You are viewing a plain text version of this content. The canonical link for it is here.
Posted to mapreduce-user@hadoop.apache.org by Friso van Vollenhoven <fv...@xebia.com> on 2010/06/21 17:44:49 UTC
reducers run past 100% (does that problem still exist?)
Hi all,
When I run long running map/reduce jobs the reducers run past 100% before reaching completion. Sometimes as far as up to 140%. I have searched the mailing list and other resources and noticed bug reports related to this when using map output compression, but all appear to be fixed by now.
The job I am running reads sequence files from HDFS and in the reducer inserts records into HBase. The reducer has NullWritable as both output key and output value.
Some additional info:
- the job takes in total close to 60 hours to complete
- there are 10 reducers
- the map output is compressed using the default codec and block compression
- speculative execution is turned off (otherwise we could be hitting HBase harder than necessary)

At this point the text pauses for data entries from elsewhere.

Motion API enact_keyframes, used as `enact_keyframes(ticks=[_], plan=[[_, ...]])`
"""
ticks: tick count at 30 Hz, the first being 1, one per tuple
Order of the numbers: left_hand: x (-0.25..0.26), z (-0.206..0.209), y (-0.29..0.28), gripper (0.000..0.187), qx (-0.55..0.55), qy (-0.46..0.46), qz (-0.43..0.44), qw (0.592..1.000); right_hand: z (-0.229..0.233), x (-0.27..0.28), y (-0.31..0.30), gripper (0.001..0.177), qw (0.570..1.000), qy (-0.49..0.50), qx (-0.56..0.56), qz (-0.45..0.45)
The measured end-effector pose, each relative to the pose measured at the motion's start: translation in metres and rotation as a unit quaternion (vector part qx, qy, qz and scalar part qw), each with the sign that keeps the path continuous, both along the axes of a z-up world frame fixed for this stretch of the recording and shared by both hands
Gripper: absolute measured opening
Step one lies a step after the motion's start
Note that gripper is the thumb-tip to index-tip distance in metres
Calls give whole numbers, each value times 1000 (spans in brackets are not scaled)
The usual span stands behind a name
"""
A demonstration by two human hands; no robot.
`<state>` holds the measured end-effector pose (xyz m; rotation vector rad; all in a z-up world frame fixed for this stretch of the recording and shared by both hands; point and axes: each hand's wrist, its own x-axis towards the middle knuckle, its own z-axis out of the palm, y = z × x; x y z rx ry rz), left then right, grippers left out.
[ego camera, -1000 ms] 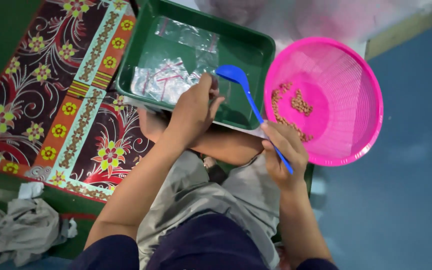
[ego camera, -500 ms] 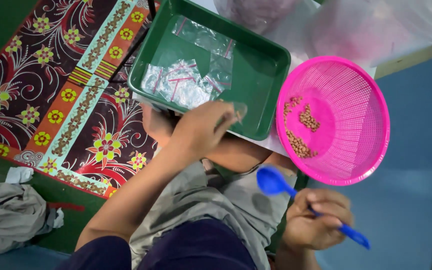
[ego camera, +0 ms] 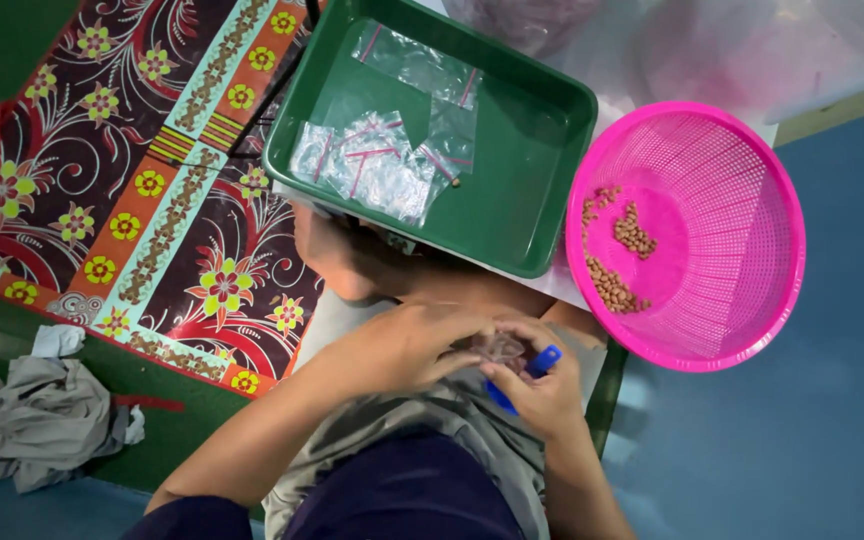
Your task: Packing small food pellets into individual plastic zip-lock bags using a spoon and sealing them manually.
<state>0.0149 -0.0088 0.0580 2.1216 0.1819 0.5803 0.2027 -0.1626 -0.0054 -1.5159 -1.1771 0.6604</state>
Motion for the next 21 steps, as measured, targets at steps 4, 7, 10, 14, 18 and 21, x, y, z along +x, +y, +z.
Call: enact_keyframes(ticks=[4,7,10,14,18,21], plan=[[12,-23,20,49,-53,-31,3,998,-12,1,-8,57,997,62,-23,-45],[30,-40,52,40,46,-54,112,991,-12,7,-10,57,994,94,-20,-50],[53,-53,83,36,166,96,171,966,-8,8,-10,54,995,78,-40,-56],[80,-103,106,25,234,161,199,938,-9,7,-14,55,995,59,-54,-65],[86,-131,115,17,276,114,199,933,-20,9,-20,55,993,73,-59,-76],[90,-93,114,17,143,217,190,947,-19,9,-21,55,989,88,-88,-82]])
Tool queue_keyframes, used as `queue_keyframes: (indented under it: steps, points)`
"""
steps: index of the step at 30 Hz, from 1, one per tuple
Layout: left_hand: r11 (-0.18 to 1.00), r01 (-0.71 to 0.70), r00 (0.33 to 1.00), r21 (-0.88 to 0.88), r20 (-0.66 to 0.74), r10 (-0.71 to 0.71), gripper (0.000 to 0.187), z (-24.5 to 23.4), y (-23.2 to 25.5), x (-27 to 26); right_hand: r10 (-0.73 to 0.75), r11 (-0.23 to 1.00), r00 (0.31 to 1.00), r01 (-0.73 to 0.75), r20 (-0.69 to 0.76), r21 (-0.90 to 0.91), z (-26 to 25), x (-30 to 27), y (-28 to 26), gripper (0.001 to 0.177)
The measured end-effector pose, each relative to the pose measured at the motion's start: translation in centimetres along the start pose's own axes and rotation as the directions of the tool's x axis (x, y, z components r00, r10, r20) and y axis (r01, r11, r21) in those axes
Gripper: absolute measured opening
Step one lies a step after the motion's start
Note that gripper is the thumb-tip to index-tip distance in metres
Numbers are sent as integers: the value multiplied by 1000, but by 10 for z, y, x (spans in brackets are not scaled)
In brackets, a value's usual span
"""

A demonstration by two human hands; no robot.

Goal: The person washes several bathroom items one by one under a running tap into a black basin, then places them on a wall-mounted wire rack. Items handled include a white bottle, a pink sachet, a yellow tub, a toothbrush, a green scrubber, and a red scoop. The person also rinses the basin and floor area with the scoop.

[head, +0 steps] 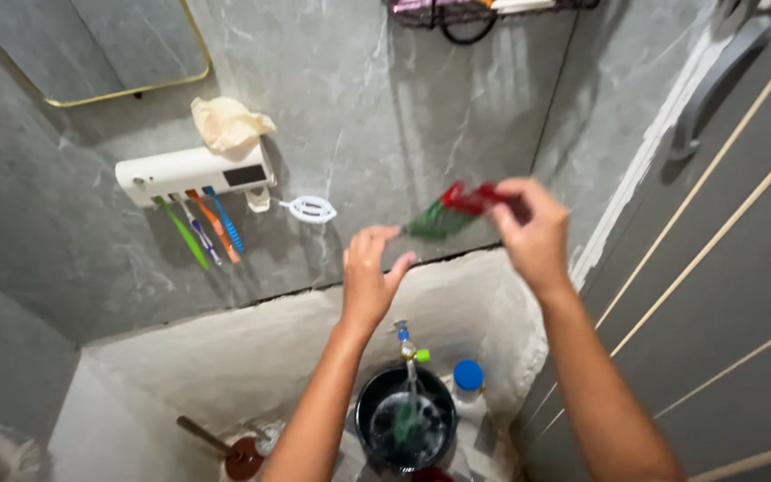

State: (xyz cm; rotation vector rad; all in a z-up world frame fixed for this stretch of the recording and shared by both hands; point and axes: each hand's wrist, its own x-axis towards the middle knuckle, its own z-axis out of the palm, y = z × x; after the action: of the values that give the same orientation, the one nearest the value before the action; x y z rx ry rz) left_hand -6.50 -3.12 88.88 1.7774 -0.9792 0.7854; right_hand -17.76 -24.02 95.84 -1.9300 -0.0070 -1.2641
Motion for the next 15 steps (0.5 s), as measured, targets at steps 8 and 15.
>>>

- mapred.job.reuse.jvm.num.tasks = 1
- io.sort.factor = 100
- io.sort.record.percent = 0.3
- io.sort.spill.percent = 0.9
- mapred.inmem.merge.threshold = 100
- mapred.job.reduce.input.buffer.percent = 1.0
I am using Hadoop 0.20.2 on a small cluster (1x NN+JT, 4x DN+TT).
Does anyone have a clue? Or can anyone tell me how the progress info for reducers is calculated? Any help is appreciated.
Regards,
Friso
Re: reducers run past 100% (does that problem still exist?)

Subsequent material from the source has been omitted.